▶ Work required:
For the data below, say how many lines contain "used". Only the number should be given.

----------------

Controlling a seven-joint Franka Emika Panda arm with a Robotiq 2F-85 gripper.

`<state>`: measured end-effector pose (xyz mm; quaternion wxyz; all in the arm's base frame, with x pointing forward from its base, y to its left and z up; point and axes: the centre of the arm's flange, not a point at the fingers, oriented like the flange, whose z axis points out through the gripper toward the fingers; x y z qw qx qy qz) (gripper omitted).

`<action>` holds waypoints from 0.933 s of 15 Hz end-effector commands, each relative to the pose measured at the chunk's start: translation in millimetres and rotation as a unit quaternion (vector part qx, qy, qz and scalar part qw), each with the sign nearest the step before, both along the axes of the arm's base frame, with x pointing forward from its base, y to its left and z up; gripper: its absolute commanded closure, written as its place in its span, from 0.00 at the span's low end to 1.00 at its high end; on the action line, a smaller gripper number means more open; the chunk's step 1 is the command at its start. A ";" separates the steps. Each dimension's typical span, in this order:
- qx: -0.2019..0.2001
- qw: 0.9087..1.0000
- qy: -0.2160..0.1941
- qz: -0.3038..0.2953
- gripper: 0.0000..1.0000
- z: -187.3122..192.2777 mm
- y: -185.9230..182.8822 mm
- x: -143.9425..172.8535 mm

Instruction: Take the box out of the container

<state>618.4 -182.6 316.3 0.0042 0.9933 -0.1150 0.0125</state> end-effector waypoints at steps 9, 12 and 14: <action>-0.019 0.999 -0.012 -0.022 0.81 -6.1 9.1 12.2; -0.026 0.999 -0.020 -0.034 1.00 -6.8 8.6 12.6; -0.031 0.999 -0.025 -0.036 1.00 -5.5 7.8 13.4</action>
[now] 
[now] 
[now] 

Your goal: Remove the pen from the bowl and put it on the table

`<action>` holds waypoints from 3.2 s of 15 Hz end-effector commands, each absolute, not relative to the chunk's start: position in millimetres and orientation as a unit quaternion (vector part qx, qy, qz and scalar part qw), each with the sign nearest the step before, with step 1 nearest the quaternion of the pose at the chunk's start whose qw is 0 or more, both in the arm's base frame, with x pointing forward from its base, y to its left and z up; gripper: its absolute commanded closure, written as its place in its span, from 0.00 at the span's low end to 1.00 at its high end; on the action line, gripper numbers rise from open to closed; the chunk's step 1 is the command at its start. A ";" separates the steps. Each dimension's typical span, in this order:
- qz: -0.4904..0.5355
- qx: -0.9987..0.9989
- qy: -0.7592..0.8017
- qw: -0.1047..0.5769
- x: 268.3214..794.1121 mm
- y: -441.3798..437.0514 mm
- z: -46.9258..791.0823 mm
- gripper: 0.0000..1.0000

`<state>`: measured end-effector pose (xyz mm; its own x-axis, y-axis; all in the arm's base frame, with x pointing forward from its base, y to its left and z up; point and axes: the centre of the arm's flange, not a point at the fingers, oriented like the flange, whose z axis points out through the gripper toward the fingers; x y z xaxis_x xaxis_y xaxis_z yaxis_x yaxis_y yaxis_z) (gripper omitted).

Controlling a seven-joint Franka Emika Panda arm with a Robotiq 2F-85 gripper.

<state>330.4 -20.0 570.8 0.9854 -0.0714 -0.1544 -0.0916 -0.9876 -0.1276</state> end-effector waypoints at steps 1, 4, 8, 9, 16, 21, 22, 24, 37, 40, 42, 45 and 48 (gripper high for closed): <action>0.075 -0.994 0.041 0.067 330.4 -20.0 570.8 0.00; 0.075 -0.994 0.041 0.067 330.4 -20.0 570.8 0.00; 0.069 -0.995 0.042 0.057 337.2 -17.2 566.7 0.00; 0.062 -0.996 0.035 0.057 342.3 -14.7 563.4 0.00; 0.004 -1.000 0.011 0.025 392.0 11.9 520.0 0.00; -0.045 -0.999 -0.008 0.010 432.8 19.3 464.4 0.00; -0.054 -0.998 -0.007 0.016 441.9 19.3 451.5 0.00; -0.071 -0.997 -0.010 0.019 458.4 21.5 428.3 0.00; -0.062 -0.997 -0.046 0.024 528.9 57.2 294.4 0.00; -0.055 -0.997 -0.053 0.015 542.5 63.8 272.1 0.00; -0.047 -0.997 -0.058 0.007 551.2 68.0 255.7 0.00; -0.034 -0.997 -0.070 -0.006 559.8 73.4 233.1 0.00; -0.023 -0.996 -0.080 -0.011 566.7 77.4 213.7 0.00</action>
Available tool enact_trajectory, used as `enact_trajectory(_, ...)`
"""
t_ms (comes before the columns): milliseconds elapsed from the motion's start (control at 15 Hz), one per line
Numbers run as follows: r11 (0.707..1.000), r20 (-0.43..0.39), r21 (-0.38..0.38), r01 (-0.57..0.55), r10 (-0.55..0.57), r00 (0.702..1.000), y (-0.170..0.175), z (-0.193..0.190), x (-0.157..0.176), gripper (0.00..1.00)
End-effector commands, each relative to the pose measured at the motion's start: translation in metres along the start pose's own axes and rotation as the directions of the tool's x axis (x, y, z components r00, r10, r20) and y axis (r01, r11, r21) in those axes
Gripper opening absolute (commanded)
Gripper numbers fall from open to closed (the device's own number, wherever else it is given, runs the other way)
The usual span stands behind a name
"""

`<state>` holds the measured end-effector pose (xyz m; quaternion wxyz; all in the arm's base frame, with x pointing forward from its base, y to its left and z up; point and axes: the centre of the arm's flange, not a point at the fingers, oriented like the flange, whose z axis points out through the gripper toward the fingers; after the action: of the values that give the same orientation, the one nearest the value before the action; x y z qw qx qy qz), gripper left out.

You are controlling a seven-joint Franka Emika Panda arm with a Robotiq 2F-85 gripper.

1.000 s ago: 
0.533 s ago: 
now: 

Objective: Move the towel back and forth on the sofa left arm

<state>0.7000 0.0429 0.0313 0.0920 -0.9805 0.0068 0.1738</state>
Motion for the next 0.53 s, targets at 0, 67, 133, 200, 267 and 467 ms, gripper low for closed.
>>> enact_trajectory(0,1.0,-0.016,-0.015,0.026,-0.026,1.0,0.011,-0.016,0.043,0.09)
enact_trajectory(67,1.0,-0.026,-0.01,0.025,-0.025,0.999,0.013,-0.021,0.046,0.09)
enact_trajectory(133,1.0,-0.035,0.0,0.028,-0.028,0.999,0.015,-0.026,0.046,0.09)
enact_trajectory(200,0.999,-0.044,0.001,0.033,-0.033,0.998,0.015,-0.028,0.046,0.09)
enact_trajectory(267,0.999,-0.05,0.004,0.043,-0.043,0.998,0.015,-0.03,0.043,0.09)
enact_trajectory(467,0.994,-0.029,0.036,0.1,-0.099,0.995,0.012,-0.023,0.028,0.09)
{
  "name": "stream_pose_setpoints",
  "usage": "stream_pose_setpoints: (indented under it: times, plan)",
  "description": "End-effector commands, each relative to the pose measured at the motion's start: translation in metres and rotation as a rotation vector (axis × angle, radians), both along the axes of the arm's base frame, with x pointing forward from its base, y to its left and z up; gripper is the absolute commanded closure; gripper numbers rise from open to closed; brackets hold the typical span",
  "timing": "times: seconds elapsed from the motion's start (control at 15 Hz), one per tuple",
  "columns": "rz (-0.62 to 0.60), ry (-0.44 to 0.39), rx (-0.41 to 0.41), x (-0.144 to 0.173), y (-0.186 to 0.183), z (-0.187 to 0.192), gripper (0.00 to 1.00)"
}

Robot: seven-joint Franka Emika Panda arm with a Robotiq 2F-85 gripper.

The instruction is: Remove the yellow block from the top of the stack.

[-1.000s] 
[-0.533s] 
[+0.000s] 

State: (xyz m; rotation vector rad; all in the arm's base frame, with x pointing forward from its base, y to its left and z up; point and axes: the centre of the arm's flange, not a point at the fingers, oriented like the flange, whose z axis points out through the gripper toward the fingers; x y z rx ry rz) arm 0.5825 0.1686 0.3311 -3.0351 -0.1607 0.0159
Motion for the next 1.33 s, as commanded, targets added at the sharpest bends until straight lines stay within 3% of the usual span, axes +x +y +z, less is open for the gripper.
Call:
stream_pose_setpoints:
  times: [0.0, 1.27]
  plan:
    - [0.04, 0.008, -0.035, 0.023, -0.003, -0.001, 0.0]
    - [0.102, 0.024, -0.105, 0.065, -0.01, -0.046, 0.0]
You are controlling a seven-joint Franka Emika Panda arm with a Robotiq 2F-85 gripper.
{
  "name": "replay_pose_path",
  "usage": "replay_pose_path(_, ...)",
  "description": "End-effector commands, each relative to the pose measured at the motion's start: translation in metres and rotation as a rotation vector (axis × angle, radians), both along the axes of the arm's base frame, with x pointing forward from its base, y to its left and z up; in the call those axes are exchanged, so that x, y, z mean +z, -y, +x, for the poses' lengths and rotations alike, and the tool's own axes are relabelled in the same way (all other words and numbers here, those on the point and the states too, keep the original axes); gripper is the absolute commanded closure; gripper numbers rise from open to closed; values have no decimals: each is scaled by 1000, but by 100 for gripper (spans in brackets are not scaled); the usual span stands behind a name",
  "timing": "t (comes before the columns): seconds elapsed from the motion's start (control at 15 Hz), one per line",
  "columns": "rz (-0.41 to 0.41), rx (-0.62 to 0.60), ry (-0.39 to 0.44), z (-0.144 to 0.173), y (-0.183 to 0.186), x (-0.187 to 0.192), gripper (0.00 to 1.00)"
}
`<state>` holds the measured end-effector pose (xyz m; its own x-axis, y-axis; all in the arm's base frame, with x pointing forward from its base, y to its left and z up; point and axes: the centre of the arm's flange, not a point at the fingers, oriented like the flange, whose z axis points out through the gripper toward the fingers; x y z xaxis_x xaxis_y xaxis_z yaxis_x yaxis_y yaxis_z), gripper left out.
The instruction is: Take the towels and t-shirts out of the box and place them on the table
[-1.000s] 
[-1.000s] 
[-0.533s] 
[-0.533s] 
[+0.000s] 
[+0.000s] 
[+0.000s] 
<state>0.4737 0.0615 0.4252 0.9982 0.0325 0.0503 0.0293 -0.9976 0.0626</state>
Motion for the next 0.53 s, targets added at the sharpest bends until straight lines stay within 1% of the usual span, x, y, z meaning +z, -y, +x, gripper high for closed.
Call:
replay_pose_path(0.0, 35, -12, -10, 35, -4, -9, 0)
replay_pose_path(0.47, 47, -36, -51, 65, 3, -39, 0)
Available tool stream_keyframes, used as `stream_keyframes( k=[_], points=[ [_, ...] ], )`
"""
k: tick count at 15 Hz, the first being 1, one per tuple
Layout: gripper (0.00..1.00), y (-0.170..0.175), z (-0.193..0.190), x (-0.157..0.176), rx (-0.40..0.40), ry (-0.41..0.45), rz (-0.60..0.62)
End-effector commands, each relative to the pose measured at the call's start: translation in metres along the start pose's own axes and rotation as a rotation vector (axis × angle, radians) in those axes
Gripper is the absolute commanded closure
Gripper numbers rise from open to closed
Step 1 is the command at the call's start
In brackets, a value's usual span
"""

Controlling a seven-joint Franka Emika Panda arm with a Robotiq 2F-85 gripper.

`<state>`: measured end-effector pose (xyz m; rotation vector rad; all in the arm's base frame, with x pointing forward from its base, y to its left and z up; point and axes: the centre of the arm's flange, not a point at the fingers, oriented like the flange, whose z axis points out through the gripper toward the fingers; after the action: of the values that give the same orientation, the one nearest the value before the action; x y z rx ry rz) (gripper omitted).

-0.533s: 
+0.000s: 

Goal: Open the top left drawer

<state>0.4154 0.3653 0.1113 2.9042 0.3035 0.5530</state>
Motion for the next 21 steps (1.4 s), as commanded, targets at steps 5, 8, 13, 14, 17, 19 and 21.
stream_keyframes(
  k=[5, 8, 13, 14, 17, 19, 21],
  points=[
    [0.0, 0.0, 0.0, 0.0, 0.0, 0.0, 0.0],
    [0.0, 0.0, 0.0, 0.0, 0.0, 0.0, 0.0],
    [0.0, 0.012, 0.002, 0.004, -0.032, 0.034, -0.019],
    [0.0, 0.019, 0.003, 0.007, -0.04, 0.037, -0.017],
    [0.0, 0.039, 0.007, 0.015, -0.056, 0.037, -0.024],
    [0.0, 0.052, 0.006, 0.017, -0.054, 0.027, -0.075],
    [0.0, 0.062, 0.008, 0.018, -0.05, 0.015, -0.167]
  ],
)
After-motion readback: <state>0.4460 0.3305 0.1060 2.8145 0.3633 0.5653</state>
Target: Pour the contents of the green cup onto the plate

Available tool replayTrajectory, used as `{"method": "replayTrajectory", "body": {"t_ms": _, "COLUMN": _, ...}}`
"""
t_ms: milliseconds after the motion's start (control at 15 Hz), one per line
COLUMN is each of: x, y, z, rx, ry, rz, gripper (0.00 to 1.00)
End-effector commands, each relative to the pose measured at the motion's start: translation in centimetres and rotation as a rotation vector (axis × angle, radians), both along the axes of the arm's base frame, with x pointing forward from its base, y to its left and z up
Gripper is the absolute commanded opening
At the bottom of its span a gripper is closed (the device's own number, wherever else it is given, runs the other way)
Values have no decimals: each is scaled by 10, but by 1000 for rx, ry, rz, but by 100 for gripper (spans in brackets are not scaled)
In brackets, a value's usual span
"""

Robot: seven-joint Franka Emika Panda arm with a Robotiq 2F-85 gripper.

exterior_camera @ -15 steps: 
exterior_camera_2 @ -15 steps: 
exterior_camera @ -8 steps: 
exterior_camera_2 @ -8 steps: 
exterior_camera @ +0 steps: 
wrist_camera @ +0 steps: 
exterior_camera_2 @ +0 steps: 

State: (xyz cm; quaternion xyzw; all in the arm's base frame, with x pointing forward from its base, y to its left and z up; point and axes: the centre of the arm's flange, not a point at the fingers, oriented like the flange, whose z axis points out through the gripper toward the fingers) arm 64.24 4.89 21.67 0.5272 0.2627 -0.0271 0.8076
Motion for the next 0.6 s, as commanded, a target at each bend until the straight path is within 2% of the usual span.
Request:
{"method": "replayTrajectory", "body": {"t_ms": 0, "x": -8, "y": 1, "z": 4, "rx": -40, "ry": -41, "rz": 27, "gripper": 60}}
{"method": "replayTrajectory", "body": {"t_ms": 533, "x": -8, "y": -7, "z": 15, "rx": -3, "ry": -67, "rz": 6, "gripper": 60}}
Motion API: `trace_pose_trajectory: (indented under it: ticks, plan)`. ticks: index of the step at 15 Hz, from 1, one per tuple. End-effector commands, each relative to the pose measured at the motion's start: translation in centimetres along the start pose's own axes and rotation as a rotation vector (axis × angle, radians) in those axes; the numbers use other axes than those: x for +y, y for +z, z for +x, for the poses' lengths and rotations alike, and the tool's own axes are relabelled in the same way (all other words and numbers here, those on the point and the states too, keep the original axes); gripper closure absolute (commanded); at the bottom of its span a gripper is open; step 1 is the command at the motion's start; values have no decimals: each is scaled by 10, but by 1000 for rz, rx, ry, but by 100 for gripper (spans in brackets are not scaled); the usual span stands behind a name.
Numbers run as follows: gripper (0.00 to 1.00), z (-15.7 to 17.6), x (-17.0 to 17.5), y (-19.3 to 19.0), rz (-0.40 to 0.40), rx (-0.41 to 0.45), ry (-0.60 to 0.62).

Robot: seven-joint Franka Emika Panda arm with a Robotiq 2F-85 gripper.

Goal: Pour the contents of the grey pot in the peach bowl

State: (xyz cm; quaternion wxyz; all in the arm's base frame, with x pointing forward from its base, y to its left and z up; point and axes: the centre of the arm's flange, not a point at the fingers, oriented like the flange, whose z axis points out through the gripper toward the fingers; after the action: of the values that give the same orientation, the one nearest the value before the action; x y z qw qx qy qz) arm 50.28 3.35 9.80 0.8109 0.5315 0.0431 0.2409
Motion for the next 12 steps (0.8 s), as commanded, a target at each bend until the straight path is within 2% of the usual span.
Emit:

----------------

▶ Response to this task:
3